_Exercise description_
Return every line of the data below that includes the string "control".

_Input for this task_
——————————
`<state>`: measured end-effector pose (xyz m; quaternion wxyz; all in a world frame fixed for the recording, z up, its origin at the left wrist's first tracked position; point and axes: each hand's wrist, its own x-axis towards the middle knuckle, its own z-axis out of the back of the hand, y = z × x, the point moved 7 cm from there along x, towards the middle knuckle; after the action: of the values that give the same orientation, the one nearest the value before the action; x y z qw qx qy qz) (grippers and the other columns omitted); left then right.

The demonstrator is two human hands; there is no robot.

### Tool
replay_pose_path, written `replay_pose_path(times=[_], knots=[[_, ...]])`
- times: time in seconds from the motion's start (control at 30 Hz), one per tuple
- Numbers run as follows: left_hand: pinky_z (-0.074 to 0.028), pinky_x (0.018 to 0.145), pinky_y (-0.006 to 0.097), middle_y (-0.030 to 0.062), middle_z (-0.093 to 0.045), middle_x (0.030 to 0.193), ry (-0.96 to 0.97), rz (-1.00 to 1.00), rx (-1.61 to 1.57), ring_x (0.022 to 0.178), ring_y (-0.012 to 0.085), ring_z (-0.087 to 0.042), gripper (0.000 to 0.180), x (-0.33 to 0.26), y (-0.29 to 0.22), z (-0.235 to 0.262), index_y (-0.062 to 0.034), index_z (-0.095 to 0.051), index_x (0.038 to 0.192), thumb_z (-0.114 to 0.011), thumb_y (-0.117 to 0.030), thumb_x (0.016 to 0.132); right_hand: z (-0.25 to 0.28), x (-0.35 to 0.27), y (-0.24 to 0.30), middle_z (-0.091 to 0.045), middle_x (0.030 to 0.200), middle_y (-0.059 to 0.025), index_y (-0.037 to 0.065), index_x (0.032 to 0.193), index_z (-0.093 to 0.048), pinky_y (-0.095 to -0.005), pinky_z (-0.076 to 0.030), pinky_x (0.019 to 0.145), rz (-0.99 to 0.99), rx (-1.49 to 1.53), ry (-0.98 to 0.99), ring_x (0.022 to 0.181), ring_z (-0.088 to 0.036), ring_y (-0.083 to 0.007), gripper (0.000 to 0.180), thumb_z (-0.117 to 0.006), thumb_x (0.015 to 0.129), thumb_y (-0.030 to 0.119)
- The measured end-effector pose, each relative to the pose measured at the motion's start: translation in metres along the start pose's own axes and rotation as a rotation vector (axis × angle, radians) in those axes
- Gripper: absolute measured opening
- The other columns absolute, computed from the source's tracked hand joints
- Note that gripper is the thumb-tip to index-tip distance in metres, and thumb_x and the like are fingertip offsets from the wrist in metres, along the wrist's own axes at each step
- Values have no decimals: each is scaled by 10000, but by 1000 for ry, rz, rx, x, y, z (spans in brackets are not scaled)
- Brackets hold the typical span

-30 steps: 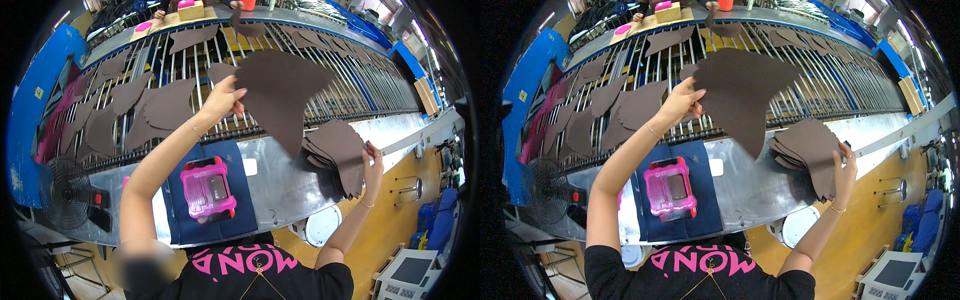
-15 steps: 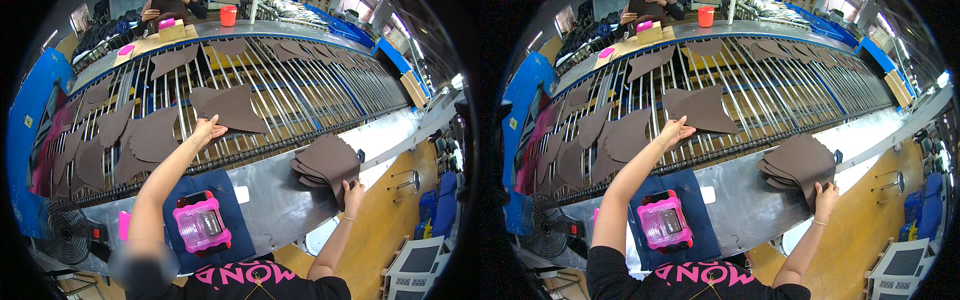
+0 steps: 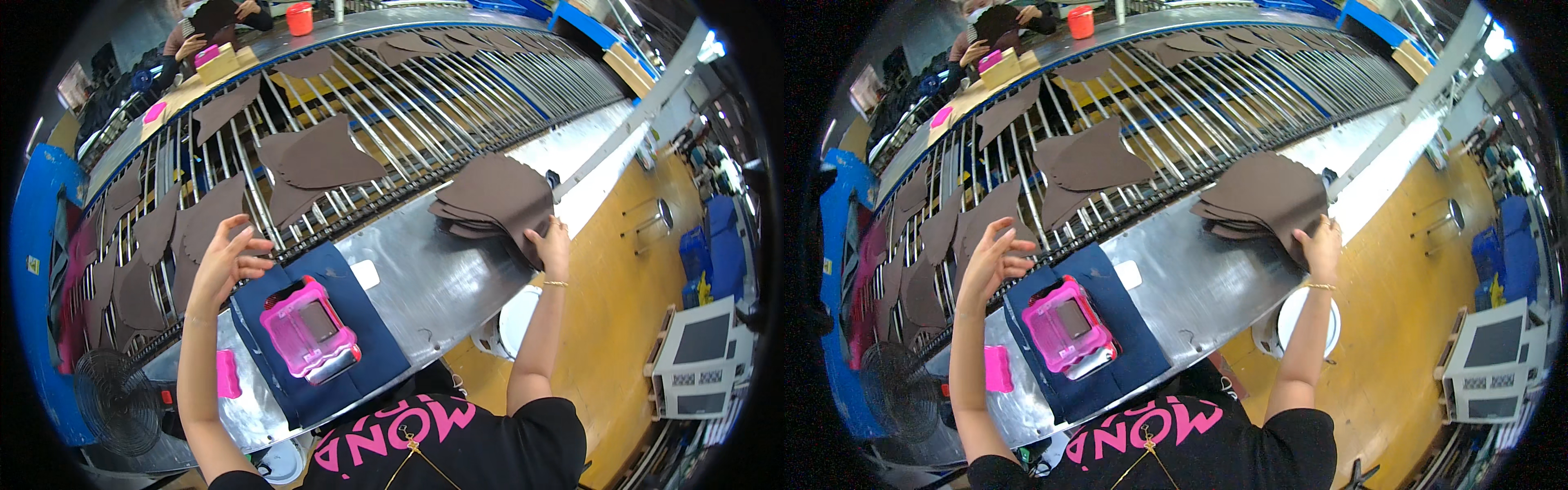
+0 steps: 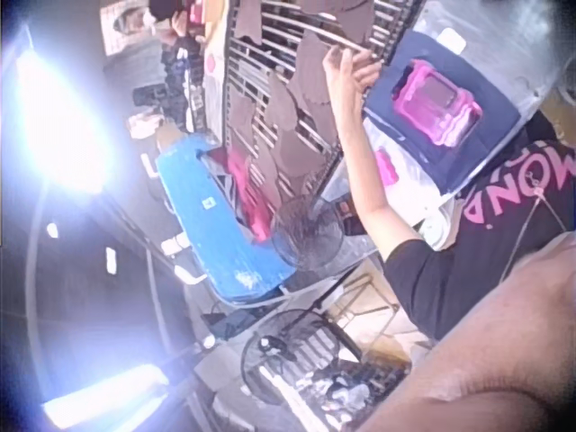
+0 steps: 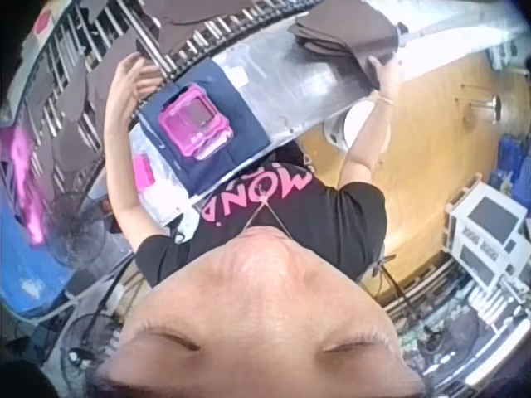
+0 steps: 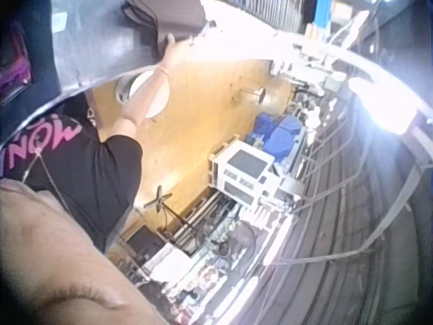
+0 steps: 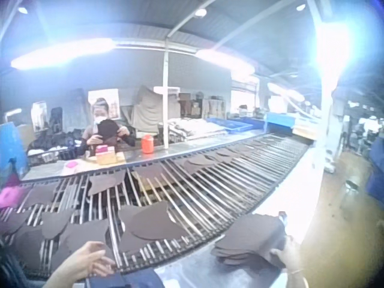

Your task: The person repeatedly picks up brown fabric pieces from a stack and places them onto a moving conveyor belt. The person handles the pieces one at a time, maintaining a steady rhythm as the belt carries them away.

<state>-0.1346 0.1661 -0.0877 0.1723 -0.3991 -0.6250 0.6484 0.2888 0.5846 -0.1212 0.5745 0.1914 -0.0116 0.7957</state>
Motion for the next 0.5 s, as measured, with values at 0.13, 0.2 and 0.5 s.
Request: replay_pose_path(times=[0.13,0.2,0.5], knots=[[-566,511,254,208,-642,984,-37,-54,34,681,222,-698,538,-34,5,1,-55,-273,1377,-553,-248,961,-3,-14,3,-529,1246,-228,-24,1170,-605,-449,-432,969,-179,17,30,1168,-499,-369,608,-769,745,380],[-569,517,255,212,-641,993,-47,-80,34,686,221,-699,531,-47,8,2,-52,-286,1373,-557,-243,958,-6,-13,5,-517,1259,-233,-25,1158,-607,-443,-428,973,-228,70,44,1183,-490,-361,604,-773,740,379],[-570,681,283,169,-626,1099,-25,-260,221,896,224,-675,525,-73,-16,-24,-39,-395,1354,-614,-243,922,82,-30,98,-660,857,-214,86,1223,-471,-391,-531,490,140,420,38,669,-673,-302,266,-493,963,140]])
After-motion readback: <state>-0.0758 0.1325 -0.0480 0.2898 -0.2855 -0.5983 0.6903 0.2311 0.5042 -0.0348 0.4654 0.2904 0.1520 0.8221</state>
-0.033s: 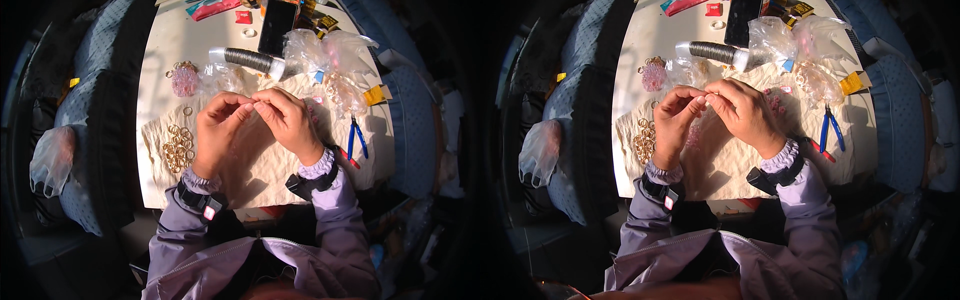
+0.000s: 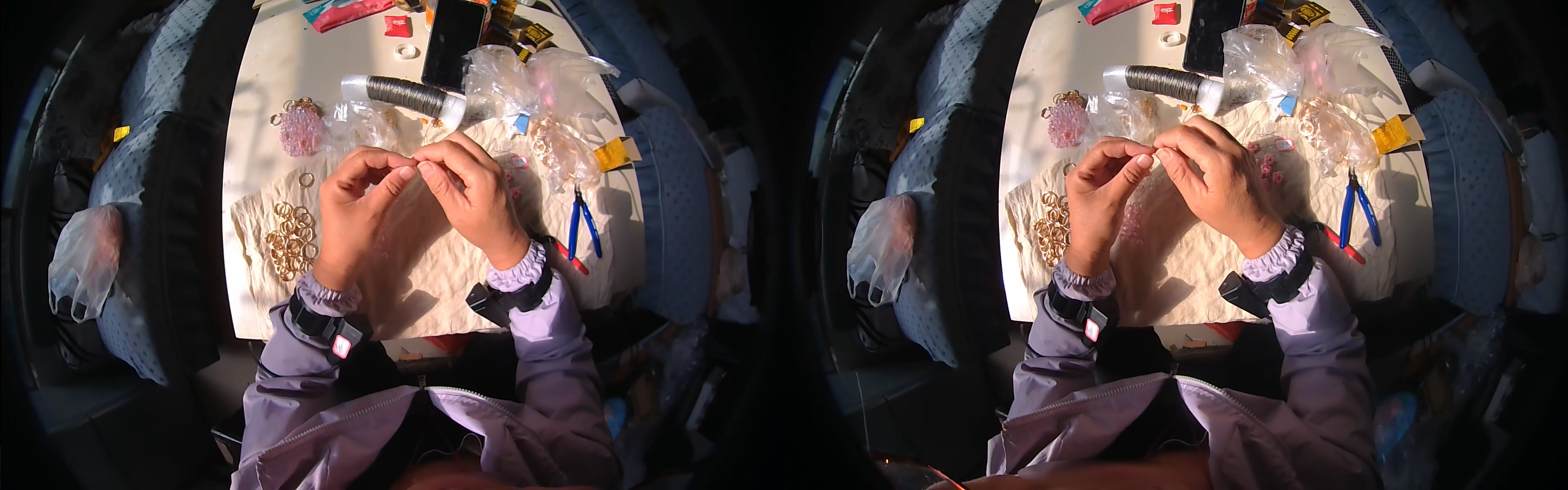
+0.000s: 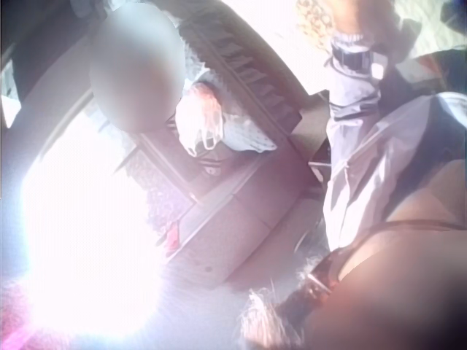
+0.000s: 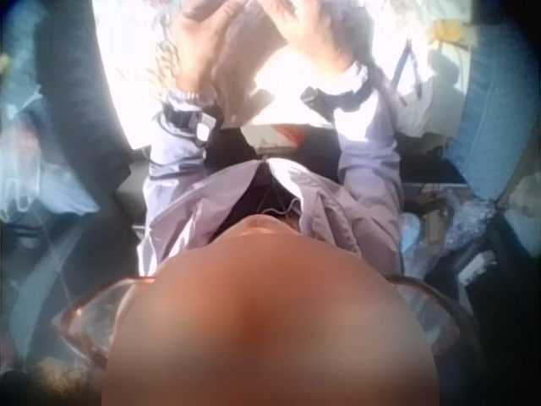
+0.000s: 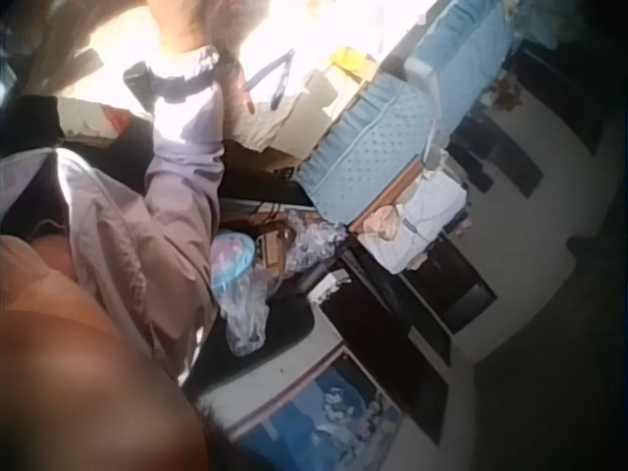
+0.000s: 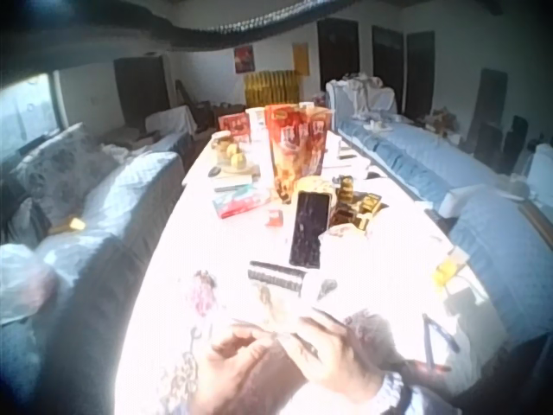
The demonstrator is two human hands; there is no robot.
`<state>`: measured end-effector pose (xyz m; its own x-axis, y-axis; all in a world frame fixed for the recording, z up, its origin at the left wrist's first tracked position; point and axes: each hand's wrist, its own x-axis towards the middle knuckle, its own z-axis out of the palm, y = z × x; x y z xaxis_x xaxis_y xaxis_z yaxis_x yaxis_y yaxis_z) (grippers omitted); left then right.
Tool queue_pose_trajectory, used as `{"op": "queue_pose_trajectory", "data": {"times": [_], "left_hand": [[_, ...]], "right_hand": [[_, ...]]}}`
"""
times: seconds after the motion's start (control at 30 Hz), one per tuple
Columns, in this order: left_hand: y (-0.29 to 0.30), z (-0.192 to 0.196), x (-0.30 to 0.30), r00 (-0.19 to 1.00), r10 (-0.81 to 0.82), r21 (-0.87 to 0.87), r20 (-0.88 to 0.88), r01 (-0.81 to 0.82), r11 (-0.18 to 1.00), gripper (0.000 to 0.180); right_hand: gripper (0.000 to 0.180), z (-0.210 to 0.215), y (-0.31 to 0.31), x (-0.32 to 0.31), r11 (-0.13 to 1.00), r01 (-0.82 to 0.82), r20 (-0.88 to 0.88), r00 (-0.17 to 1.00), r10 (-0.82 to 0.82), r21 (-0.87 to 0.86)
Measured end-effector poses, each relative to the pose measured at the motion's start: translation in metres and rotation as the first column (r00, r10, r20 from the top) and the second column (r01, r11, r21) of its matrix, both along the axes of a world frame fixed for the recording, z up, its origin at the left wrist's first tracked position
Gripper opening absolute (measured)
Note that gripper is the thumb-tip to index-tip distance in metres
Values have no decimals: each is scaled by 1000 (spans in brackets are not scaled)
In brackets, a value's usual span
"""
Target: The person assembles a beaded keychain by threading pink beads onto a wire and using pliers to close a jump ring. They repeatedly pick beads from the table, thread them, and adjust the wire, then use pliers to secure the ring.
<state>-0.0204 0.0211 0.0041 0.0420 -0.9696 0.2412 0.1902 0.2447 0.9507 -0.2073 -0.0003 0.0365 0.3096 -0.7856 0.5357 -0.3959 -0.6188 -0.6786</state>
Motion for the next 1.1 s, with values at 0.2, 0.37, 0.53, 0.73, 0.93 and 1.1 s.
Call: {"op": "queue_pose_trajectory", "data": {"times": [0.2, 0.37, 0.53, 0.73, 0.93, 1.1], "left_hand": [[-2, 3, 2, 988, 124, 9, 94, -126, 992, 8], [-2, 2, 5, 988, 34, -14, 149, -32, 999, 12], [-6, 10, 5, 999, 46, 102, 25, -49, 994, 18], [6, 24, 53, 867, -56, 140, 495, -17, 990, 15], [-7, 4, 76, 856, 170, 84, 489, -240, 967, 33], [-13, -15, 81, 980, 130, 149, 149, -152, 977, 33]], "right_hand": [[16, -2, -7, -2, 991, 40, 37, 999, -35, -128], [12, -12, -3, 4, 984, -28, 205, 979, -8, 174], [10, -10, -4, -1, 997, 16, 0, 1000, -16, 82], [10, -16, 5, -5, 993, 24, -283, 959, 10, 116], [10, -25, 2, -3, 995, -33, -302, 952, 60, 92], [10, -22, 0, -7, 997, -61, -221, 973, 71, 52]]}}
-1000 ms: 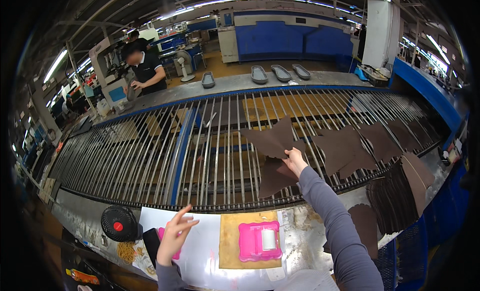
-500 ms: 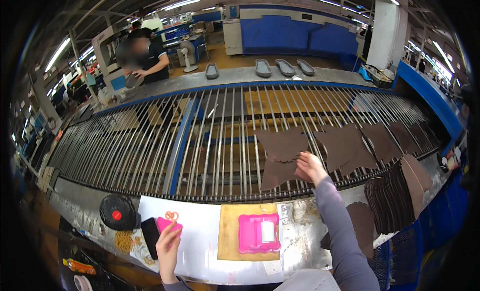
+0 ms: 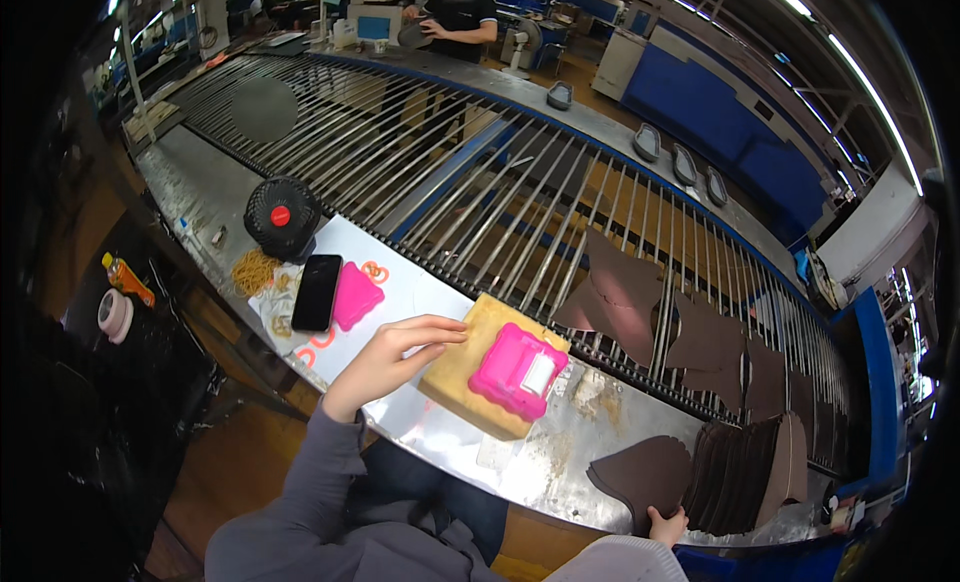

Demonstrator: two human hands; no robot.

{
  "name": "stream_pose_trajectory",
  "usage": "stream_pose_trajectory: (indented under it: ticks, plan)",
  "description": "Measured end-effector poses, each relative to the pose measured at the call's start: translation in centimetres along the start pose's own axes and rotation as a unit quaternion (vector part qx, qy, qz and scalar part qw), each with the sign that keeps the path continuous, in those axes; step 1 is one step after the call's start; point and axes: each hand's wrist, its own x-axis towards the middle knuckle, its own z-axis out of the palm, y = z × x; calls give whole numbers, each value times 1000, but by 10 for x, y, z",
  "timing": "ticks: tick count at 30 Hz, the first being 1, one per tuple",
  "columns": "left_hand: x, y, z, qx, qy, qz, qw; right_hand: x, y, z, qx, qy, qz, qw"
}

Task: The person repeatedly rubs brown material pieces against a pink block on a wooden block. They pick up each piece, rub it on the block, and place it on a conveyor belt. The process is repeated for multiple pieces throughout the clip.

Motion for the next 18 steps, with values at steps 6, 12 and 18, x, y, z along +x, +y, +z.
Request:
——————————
_Task output_
- times: time in seconds from the motion's start (control at 30 Hz), one per tuple
times: seconds after the motion's start (control at 30 Hz), one per tuple

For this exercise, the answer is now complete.